> [Problem description]
Some of the lines below need repeating. Reproduce exactly those between the lines holding "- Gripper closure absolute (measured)" and "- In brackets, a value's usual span", inclusive.

> [Task material]
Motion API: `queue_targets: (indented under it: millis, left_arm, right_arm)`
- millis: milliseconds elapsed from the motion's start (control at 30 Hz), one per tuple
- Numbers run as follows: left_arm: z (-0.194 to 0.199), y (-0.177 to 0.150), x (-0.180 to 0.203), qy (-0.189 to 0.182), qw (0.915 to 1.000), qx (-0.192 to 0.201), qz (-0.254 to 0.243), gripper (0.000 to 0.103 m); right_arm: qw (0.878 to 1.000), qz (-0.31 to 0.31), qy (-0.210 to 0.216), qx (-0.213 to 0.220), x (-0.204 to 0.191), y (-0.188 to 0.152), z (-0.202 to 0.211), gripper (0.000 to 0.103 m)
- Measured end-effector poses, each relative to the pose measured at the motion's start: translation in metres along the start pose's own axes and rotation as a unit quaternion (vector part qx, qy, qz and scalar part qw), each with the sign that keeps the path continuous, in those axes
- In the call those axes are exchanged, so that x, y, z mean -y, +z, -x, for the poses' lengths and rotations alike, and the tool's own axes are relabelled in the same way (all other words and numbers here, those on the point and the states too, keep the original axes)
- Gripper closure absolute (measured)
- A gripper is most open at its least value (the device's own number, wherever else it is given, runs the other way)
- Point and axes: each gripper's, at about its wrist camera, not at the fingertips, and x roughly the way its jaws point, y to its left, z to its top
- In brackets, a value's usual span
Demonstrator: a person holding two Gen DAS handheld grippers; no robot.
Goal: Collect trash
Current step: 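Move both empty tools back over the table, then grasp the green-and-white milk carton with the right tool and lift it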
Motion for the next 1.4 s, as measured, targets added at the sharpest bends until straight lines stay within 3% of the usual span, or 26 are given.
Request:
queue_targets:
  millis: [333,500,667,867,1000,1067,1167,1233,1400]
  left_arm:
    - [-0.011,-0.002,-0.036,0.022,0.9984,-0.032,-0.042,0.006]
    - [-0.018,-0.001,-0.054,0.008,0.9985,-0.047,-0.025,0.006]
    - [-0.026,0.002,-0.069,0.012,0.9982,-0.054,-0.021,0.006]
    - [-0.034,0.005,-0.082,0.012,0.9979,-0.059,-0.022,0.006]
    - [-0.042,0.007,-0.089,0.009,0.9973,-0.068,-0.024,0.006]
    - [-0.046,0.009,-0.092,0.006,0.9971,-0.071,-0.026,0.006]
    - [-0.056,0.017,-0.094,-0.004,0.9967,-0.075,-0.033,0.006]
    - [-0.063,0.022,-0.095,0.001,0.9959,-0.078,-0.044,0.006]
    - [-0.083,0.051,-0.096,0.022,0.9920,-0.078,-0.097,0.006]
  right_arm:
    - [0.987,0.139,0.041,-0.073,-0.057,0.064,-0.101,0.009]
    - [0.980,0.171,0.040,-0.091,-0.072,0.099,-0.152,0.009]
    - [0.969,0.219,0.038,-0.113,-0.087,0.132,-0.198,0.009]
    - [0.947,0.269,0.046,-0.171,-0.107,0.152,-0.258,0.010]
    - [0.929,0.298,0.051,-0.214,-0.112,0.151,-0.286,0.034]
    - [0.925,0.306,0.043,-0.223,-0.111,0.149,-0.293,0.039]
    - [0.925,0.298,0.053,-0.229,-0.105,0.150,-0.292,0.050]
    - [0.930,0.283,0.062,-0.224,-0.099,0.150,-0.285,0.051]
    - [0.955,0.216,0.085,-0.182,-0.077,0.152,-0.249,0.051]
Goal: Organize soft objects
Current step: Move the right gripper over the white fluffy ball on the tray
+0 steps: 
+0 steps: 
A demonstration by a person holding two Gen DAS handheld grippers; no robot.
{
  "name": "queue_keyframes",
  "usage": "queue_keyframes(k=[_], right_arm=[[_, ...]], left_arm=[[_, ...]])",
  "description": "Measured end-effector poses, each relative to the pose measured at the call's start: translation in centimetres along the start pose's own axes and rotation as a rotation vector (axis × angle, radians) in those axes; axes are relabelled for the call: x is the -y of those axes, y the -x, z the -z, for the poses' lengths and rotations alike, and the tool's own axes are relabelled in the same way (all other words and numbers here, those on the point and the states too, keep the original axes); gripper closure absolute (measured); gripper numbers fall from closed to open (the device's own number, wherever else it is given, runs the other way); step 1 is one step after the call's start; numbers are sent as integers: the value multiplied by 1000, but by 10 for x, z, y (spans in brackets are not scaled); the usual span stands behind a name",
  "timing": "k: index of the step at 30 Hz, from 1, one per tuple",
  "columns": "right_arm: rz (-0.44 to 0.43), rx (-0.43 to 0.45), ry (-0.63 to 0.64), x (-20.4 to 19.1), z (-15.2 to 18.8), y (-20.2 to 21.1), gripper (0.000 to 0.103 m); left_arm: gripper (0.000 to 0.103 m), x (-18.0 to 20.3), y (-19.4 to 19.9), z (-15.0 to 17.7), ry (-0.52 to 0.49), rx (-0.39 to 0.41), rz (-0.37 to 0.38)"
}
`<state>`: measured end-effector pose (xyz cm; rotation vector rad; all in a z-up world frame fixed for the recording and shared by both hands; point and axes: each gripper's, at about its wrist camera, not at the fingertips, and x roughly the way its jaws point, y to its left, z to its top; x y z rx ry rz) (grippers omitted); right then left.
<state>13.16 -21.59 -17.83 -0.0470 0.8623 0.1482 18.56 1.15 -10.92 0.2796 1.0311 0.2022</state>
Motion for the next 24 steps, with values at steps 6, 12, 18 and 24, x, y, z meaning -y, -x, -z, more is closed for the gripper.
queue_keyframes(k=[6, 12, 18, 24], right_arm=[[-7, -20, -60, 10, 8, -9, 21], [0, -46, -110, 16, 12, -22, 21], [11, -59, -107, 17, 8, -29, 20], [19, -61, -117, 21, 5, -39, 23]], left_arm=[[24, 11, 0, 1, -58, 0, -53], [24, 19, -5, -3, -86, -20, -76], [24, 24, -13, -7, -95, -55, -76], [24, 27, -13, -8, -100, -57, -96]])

> [Solution to the problem]
- Gripper closure absolute (measured)
- A gripper is most open at its least value (the device's own number, wherever else it is given, runs the other way)
- Point and axes: each gripper's, at about its wrist camera, not at the fingertips, and x roughly the way its jaws point, y to its left, z to its top
- In brackets, a value's usual span

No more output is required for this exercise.